Find-mode Symbols (=, etc.) and Text-field Index Usage

Mark Scott · December 1, 2014

Hi all,

Because I was in the middle of scripting a new “Find” UI for a project, and concerned (as always) about performance, a comment in another thread that == (exact field match) searches don’t use the index caught my attention. That set me on a course of 2 days worth of testing to see which indexes are created, and used, by different text-field search strategies/operators (i.e., =, ==, " ", *, etc.). The upshot is that I was unable to find a search method that didn’t create one or both text-field index types, and then use them to speed up subsequent searches. Here are my methods and a subset of my results; I welcome any insights folks have into how searches do or don’t use indexes, as well as spotting any flaws in my methodology or conclusions.

Methods

I created a fresh file with a single table, with about 30 text fields. All fields were initially set to “Indexing: None — Automatically create indexes as needed.” This allowed each different search method/operator to be tested against a fresh field that initially had no index. One additional field was set to “Indexing: None” (with “Automatically create indexes as needed” unchecked) and one to “Indexing: All,” to serve as no- and full-index controls, respectively. Using a looping script, I then created 1,000,000 records and set the values of all text fields to the same values: the first 999,9994 records had all fields set to “John Doe,” 3 records to “Mary Smith,” two records to “$¢€ £¥π,” and one record each to “AB_1234” and “[email protected].”

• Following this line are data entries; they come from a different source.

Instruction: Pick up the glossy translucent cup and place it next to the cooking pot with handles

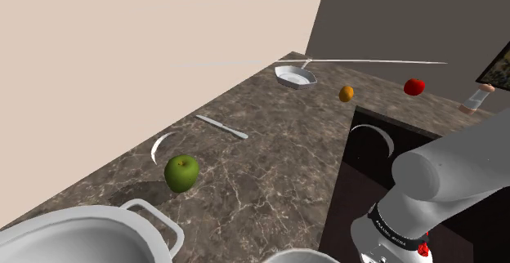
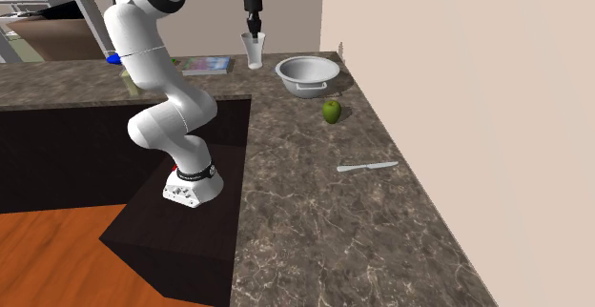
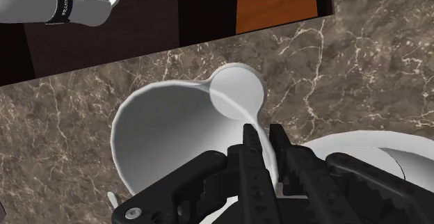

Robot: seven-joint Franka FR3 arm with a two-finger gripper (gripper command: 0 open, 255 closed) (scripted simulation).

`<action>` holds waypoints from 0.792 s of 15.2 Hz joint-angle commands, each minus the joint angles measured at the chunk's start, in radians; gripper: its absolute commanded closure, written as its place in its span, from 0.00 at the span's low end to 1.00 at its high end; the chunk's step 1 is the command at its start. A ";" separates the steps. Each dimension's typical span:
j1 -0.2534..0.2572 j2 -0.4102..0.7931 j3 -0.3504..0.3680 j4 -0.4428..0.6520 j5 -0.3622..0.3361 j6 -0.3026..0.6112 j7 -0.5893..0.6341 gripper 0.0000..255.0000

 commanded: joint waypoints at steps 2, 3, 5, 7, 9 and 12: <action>-0.006 -0.014 0.012 -0.019 0.017 0.025 0.002 1.00; -0.001 -0.012 0.011 -0.035 0.016 0.039 0.004 1.00; 0.009 -0.010 0.009 -0.065 0.015 0.066 0.007 1.00; 0.017 -0.009 0.008 -0.094 0.015 0.094 0.009 1.00; 0.022 -0.010 0.009 -0.121 0.017 0.120 0.010 1.00; 0.026 -0.014 0.011 -0.160 0.022 0.159 0.009 1.00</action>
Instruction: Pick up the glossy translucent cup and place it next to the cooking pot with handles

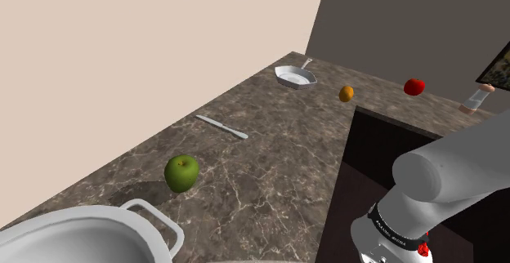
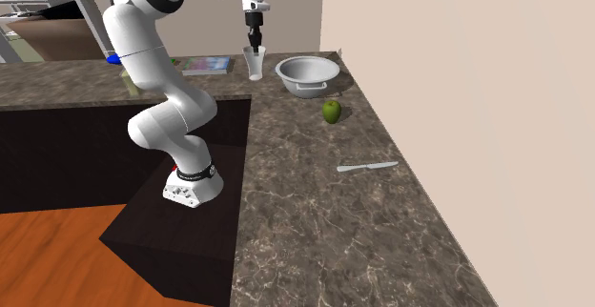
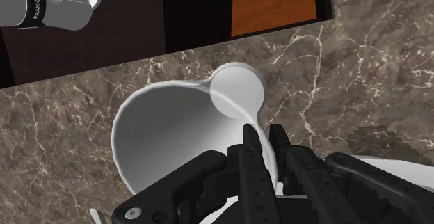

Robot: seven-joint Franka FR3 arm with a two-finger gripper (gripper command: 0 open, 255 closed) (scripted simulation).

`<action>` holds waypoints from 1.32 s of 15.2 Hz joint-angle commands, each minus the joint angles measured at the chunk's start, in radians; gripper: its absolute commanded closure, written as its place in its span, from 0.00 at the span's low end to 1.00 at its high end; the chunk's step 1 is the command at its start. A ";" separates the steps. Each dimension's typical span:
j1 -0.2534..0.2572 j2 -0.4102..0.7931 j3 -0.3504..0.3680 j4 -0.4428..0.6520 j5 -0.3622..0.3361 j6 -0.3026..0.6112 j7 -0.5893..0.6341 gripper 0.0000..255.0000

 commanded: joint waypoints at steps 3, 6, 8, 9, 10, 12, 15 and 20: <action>0.006 -0.005 0.004 -0.055 0.006 0.055 -0.001 1.00; 0.003 -0.014 0.012 -0.089 0.016 0.093 -0.005 1.00; -0.001 -0.022 0.019 -0.110 0.024 0.117 -0.008 1.00; -0.004 -0.026 0.023 -0.120 0.028 0.129 -0.010 1.00; -0.007 -0.031 0.027 -0.130 0.033 0.141 -0.012 1.00; -0.014 -0.040 0.036 -0.149 0.043 0.164 -0.017 1.00; -0.026 -0.057 0.051 -0.176 0.059 0.199 -0.025 1.00; -0.050 -0.088 0.081 -0.216 0.089 0.255 -0.041 1.00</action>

Before performing initial searches, I double-checked in Manage Database to ensure that none of the fields had indexes (except for the full-index control). I then threw a different search term at each field, in turn, in Find mode. I used a “Perform Find” script that reported the elapsed time back to me in ms, recording the baseline (unindexed) search times as I went. These baseline times represented the combined time to both create the index(es) and perform the search. In the cases reported below where both types of indexes were created, that fact was made immediately obvious by the appearance of two consecutive progress bars, lasting roughly 18 and 9 seconds, respectively, during the baseline search. In contrast, when only one index type was created, only a single progress bar appeared.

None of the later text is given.